World Journal of Surgical Oncology ◽

10.1186/s12957-021-02363-7 ◽

2021 ◽

Vol 19 (1) ◽

Author(s):

Qian Xu ◽

Qianqian Zhang ◽

Mengli Dong ◽

Yuan Yu

Keyword(s):

Breast Cancer ◽

Cancer Progression ◽

Epithelial Mesenchymal Transition ◽

Malignant Tumors ◽

Cell Counting ◽

Luciferase Assay ◽

Migration And Invasion ◽

Mesenchymal Transition ◽

Homeobox Protein ◽

Cancer Tissues

Abstract Background Previous studies had shown that microRNA-638 (miR-638) exhibited different effects in malignant tumors. Moreover, the function of miR-638 has not been reported in breast cancer. Hence, we designed this research to explore the function of miR-638 in breast cancer.

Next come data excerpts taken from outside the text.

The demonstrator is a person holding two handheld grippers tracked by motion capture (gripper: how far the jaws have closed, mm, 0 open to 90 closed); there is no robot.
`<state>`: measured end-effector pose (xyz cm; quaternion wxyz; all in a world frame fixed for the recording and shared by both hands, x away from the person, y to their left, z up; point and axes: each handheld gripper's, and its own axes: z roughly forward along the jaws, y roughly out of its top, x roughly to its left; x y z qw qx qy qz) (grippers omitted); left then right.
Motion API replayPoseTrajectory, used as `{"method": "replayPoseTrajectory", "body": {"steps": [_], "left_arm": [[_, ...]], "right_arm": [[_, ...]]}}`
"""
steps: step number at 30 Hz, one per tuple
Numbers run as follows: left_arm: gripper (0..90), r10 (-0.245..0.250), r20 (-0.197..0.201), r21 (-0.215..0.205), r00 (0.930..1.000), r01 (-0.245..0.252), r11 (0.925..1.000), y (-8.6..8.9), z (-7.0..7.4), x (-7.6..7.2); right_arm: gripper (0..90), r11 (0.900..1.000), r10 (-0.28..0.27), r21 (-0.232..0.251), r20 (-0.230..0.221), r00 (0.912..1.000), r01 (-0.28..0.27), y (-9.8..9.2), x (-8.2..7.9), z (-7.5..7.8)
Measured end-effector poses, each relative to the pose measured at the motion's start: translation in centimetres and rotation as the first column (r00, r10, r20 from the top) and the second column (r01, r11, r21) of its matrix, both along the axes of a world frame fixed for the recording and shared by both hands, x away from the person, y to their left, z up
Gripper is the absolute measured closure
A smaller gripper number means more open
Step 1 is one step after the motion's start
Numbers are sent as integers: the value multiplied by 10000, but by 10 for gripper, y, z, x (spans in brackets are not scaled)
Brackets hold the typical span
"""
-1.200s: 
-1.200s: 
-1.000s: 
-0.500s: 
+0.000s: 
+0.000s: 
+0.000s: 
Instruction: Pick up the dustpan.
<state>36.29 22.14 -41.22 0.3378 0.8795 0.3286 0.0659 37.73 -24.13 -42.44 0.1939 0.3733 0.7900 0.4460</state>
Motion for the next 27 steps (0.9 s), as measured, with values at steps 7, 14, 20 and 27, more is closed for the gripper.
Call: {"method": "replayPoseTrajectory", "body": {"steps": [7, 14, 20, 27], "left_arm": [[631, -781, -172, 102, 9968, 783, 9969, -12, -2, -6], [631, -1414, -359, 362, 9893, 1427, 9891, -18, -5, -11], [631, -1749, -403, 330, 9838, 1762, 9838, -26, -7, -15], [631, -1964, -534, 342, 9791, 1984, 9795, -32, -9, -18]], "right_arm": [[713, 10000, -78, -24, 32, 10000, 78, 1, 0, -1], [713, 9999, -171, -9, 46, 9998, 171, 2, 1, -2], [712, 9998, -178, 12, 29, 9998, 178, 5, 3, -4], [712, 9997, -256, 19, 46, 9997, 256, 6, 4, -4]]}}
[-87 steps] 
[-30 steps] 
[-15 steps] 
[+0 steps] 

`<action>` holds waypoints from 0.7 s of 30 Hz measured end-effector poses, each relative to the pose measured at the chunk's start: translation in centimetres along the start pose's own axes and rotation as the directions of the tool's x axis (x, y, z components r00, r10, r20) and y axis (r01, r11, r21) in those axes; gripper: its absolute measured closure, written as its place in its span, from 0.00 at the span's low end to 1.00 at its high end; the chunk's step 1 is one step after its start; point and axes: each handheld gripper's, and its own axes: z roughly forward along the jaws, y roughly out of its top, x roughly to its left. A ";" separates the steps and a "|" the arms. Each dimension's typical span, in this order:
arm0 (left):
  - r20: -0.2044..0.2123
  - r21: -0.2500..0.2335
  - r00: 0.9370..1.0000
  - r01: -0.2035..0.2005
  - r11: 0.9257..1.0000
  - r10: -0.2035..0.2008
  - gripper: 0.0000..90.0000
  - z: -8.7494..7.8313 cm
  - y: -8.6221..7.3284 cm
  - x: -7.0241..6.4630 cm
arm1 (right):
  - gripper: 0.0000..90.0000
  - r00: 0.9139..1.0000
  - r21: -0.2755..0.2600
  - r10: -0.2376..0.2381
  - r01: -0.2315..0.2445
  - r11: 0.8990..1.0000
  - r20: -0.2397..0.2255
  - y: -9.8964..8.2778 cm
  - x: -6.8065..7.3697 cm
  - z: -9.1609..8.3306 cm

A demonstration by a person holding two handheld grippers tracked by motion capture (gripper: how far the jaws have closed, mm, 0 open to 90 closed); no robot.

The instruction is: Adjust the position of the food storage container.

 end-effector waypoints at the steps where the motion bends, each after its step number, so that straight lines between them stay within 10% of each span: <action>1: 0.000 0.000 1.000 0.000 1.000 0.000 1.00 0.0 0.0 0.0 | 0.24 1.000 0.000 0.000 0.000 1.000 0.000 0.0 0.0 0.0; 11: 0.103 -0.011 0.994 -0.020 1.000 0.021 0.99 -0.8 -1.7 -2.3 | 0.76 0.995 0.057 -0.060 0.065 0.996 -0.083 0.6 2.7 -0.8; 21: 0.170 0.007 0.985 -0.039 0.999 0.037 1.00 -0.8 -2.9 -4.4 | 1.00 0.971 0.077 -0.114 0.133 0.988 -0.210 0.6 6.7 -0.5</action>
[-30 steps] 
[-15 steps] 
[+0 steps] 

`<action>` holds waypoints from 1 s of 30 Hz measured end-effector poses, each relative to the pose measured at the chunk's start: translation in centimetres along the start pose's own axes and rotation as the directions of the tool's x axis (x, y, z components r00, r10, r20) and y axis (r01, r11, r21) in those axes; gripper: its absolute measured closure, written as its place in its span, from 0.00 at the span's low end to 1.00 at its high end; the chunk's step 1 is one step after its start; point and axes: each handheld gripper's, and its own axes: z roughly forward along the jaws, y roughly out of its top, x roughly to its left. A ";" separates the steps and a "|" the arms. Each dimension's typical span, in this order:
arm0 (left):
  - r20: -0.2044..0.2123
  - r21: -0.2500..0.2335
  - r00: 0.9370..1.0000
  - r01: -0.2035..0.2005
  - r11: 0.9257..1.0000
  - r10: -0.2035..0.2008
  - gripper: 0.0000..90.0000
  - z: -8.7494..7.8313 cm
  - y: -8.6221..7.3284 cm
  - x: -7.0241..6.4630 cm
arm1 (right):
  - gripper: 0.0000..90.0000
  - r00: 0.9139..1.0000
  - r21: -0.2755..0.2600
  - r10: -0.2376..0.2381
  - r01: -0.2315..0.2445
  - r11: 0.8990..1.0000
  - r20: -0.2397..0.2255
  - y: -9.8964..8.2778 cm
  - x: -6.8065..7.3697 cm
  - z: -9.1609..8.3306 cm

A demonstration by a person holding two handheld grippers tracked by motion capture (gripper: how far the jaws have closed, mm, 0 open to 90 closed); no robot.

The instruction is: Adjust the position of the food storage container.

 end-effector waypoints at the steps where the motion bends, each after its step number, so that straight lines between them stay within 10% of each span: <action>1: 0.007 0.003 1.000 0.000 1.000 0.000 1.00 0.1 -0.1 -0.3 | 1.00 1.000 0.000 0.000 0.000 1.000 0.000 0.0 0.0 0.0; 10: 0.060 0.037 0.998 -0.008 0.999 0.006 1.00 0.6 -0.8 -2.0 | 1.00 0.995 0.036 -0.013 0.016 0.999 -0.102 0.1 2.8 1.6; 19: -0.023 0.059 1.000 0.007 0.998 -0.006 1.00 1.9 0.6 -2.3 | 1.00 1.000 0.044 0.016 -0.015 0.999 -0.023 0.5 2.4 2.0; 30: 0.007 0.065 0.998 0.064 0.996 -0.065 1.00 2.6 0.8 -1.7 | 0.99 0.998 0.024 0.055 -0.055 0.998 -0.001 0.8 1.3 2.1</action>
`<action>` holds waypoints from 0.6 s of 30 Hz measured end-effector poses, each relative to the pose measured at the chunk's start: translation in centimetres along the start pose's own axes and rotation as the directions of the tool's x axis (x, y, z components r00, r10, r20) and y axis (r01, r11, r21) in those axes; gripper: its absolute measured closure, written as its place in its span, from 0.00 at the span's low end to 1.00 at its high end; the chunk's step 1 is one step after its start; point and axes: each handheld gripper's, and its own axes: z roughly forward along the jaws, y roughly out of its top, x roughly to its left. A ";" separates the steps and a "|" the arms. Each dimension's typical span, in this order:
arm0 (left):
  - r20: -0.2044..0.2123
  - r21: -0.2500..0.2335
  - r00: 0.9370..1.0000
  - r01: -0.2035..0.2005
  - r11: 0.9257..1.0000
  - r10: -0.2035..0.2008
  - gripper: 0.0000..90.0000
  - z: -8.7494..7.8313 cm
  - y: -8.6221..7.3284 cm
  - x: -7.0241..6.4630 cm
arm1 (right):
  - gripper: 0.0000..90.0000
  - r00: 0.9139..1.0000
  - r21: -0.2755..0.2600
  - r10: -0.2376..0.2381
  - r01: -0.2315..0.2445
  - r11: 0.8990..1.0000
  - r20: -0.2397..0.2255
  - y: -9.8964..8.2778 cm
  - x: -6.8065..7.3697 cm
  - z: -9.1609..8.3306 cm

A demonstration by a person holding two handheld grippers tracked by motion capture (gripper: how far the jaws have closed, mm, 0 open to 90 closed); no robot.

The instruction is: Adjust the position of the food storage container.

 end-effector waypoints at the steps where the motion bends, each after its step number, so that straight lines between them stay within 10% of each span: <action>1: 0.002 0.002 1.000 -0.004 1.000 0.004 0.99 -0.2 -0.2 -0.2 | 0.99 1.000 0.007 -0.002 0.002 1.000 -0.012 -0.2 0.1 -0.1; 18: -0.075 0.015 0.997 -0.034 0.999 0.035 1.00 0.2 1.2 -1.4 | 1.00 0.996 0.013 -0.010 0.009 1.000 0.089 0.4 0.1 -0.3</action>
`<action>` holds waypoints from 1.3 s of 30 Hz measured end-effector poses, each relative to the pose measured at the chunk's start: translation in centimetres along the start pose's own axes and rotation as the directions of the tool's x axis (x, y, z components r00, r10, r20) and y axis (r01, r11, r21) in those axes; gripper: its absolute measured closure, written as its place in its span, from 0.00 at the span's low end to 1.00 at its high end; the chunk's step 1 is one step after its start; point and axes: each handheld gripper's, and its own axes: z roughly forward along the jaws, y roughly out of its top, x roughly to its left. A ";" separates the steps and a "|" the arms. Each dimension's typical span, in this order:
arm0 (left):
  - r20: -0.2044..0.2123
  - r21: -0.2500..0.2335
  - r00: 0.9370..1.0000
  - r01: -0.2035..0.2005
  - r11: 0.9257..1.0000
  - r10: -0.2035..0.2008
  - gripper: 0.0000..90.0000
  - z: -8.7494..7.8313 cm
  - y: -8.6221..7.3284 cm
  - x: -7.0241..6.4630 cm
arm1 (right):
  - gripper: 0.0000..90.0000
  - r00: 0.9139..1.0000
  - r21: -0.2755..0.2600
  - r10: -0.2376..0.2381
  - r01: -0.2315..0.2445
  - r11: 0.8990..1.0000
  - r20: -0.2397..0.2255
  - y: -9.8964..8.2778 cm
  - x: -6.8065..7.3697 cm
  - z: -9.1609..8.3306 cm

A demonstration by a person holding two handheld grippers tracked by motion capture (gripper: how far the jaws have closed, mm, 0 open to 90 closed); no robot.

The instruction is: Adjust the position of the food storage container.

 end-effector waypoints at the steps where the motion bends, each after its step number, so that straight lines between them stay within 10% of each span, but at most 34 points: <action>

Methods Firstly, miR-638 expressions were measured in breast cancer tissues via RT-qPCR. Protein expressions were detected through immunocytochemical (IHC) assay and western blot analysis. Then, Cell Counting Kit-8 (CCK-8) assay and Transwell assay were conducted to observe proliferation and motility of the cells. Dual luciferase assay was performed to confirm the binding site between miR-638 and Homeobox protein Hox-A9 (HOXA9). Results Reduced expression of miR-638 was detected in breast cancer. And low miR-638 expression was related to poor prognosis in patients with breast cancer. Functionally, the viability, migration, and invasion of the breast cancer cells were suppressed by miR-638 overexpression. Furthermore, miR-638 can directly bind to HOXA9, and increased expression of HOXA9 was also detected in breast cancer. In particular, HOXA9 upregulation can impair anti-tumor effect of miR-638 in breast cancer, and miR-638 can hinder the Wnt/β-cadherin pathway and epithelial-mesenchymal transition (EMT) in breast cancer. Conclusion miR-638 inhibits breast cancer progression through binding to HOXA9.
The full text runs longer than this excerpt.